**Work required**. Would you return each entry exactly as written, omitting any pictures?

_____

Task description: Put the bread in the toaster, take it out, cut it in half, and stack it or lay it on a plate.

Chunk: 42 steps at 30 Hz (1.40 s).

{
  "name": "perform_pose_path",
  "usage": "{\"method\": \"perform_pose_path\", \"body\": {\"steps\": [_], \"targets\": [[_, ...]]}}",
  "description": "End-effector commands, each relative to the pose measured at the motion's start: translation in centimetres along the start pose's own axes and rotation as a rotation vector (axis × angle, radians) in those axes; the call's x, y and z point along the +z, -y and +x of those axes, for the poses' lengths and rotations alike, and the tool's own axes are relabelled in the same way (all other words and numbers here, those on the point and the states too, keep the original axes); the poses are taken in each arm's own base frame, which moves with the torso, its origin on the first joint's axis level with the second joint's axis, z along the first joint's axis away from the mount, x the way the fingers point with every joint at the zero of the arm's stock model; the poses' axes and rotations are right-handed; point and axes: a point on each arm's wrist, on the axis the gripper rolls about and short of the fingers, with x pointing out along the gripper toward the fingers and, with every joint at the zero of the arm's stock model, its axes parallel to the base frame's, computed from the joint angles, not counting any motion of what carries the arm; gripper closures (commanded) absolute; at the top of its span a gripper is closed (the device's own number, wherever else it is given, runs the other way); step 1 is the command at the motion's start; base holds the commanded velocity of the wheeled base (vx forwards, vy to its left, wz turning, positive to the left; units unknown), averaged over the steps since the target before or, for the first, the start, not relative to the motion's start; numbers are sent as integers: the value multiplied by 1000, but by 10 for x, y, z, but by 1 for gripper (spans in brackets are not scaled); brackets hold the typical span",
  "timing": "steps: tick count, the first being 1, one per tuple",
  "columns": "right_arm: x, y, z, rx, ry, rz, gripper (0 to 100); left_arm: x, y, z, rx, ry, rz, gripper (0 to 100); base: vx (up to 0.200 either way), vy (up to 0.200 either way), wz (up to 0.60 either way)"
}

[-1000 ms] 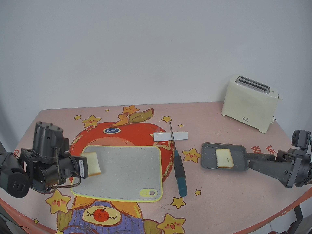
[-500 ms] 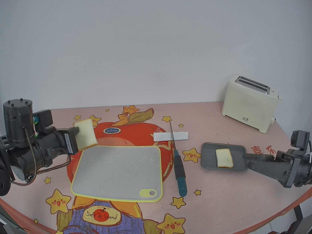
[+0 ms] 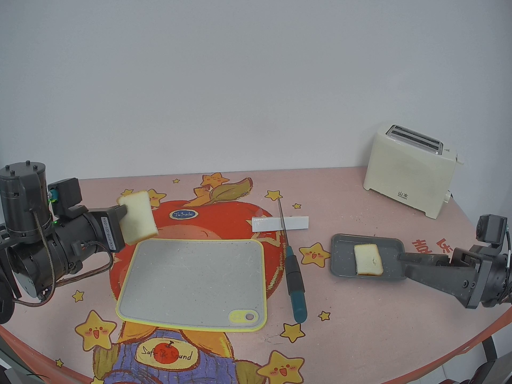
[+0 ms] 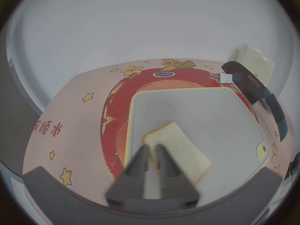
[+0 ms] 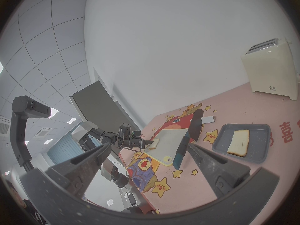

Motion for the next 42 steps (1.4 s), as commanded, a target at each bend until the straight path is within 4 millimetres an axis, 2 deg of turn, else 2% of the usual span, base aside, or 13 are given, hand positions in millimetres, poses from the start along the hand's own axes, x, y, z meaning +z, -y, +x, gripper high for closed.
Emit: {"method": "perform_pose_path", "body": {"steps": [1, 25, 42], "targets": [[-1, 1, 0, -1, -4, -6, 0, 0, 0, 0, 0, 1, -1, 100, 0, 0, 0], [-2, 2, 0, -6, -12, -17, 0, -4, -1, -1, -1, -13, 4, 100, 0, -200, 0], [-3, 3, 1, -10, -17, -13, 0, -7, 4, -9, -76, -22, 20, 100, 0, -200, 0]]}}
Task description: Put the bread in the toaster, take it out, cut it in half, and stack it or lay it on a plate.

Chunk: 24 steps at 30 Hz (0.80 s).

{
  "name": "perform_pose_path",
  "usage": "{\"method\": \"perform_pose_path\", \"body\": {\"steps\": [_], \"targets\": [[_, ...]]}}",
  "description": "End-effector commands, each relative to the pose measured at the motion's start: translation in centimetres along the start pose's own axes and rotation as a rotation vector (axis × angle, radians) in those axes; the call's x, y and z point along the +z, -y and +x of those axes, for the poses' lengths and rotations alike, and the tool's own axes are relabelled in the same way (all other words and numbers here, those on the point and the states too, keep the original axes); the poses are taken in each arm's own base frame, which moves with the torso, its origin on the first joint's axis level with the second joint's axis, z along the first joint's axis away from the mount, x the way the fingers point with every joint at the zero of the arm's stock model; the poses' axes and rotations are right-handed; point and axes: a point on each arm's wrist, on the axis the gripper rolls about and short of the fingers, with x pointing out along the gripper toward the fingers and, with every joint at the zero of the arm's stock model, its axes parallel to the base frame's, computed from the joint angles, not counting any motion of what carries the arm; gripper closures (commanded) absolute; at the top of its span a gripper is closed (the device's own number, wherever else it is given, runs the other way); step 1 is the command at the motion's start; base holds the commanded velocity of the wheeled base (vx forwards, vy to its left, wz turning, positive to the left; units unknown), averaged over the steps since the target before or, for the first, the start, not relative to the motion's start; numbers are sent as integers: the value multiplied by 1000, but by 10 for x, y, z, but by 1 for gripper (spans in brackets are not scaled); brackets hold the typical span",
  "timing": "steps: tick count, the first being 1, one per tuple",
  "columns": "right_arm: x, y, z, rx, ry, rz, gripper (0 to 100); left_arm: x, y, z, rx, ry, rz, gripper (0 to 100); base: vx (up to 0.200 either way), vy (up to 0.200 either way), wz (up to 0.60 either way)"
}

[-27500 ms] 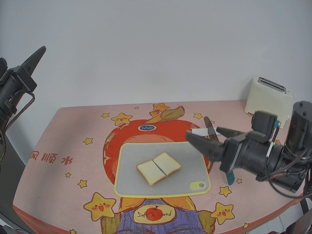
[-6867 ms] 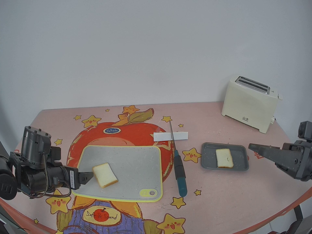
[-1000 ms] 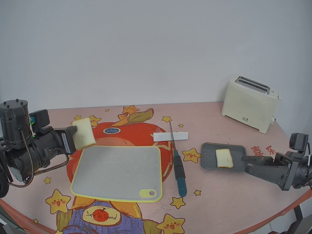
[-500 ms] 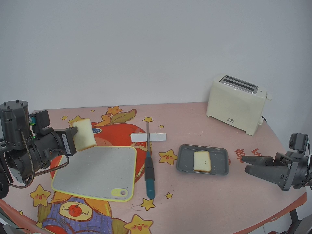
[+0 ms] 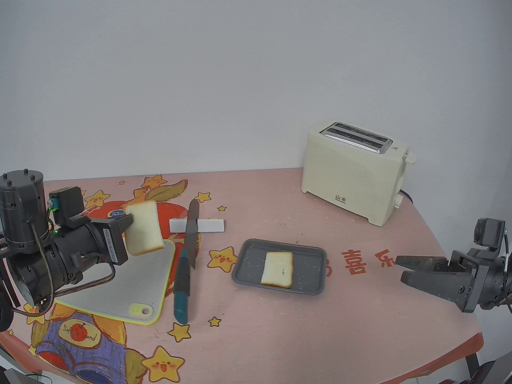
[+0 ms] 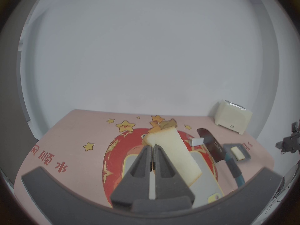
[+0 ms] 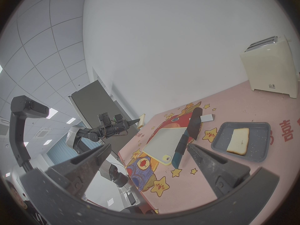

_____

**Answer below**.
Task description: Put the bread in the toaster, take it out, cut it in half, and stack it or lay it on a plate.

Chunk: 42 steps at 30 Hz (1.40 s).

{
  "name": "perform_pose_path",
  "usage": "{\"method\": \"perform_pose_path\", \"body\": {\"steps\": [_], \"targets\": [[_, ...]]}}",
  "description": "End-effector commands, each relative to the pose measured at the motion's start: translation in centimetres along the start pose's own axes and rotation as a rotation vector (axis × angle, radians) in those axes; the call's x, y and z point along the +z, -y and +x of those axes, for the poses' lengths and rotations alike, and the tool's own axes are relabelled in the same way (all other words and numbers here, those on the point and the states too, keep the original axes); the poses are taken in each arm's own base frame, which moves with the torso, its origin on the first joint's axis level with the second joint's axis, z along the first joint's axis away from the mount, x the way the fingers point with every joint at the zero of the arm's stock model; the poses' axes and rotations are right-handed; point and axes: a point on each arm's wrist, on the axis the gripper rolls about and short of the fingers, with x pointing out along the gripper toward the fingers and, with every joint at the zero of the arm's stock model, its axes parallel to the base frame's, computed from the joint angles, not counting any motion of what carries the arm; gripper closures (commanded) absolute; at the top of its span a gripper is closed (the device's own number, wherever else it is given, runs the other way); step 1 is the command at the motion's start; base holds the commanded velocity of the wheeled base (vx forwards, vy to its left, wz turning, positive to the left; units unknown), averaged over the steps since the target before or, for the first, the start, not relative to the motion's start; numbers are sent as integers: the value multiplied by 1000, but by 10 for x, y, z, but by 1 for gripper (spans in brackets are not scaled); brackets hold the typical span",
  "timing": "steps: tick count, the first being 1, one per tuple",
  "columns": "right_arm: x, y, z, rx, ry, rz, gripper (0 to 100); left_arm: x, y, z, rx, ry, rz, gripper (0 to 100); base: vx (up to 0.200 either way), vy (up to 0.200 either way), wz (up to 0.60 either way)"
}

[-1000 ms] 
[-500 ms] 
[+0 ms] 
[+0 ms] 
[+0 ms] 

Motion for the next 42 steps (1.4 s), as commanded, a target at each bend until the straight path is within 4 millimetres an axis, 2 deg of turn, else 2% of the usual span, base aside, or 13 are given, hand positions in millimetres, poses from the start along the hand's own axes, x, y, z meaning +z, -y, +x, gripper high for closed.
Emit: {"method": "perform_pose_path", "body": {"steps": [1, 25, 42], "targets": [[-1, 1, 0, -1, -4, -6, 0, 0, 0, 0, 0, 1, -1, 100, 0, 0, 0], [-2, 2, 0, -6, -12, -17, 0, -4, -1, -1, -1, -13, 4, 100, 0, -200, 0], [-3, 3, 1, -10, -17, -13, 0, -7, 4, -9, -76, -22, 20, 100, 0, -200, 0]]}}
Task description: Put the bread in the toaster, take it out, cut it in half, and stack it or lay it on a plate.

Chunk: 24 steps at 30 Hz (0.80 s).

{
  "name": "perform_pose_path",
  "usage": "{\"method\": \"perform_pose_path\", \"body\": {\"steps\": [_], \"targets\": [[_, ...]]}}",
  "description": "End-effector commands, each relative to the pose measured at the motion's start: translation in centimetres along the start pose's own axes and rotation as a rotation vector (axis × angle, radians) in those axes; the call's x, y and z point along the +z, -y and +x of those axes, for the poses' lengths and rotations alike, and the tool's own axes are relabelled in the same way (all other words and numbers here, those on the point and the states too, keep the original axes); the poses are taken in each arm's own base frame, which moves with the torso, its origin on the first joint's axis level with the second joint's axis, z along the first joint's axis away from the mount, x the way the fingers point with every joint at the zero of the arm's stock model; the poses' axes and rotations are right-handed; point and axes: a point on each arm's wrist, on the axis the gripper rolls about and short of the fingers, with x pointing out along the gripper toward the fingers and, with every joint at the zero of the arm's stock model, its axes parallel to the base frame's, computed from the joint angles, not counting any motion of what carries the arm; gripper closures (commanded) absolute; at the top of its span a gripper is closed (the device's own number, wherever else it is given, runs the other way); step 1 is the command at the motion's start; base holds the commanded velocity of the wheeled base (vx forwards, vy to its left, wz turning, positive to the left; units unknown), averaged over the steps since the target before or, for the first, the start, not relative to the motion's start; numbers are sent as integers: the value multiplied by 1000, but by 10 for x, y, z, but by 1 for gripper (spans in brackets are not scaled); brackets hold the typical span",
  "timing": "steps: tick count, the first being 1, one per tuple",
  "columns": "right_arm: x, y, z, rx, ry, rz, gripper (0 to 100); left_arm: x, y, z, rx, ry, rz, gripper (0 to 100); base: vx (up to 0.200 either way), vy (up to 0.200 either way), wz (up to 0.60 either way)"
}

[-27500 ms] 
[-6867 ms] 
[-1000 ms] 
[-500 ms] 
[+0 ms] 
[+0 ms] 
[+0 ms] 

This exercise has now been fully answered.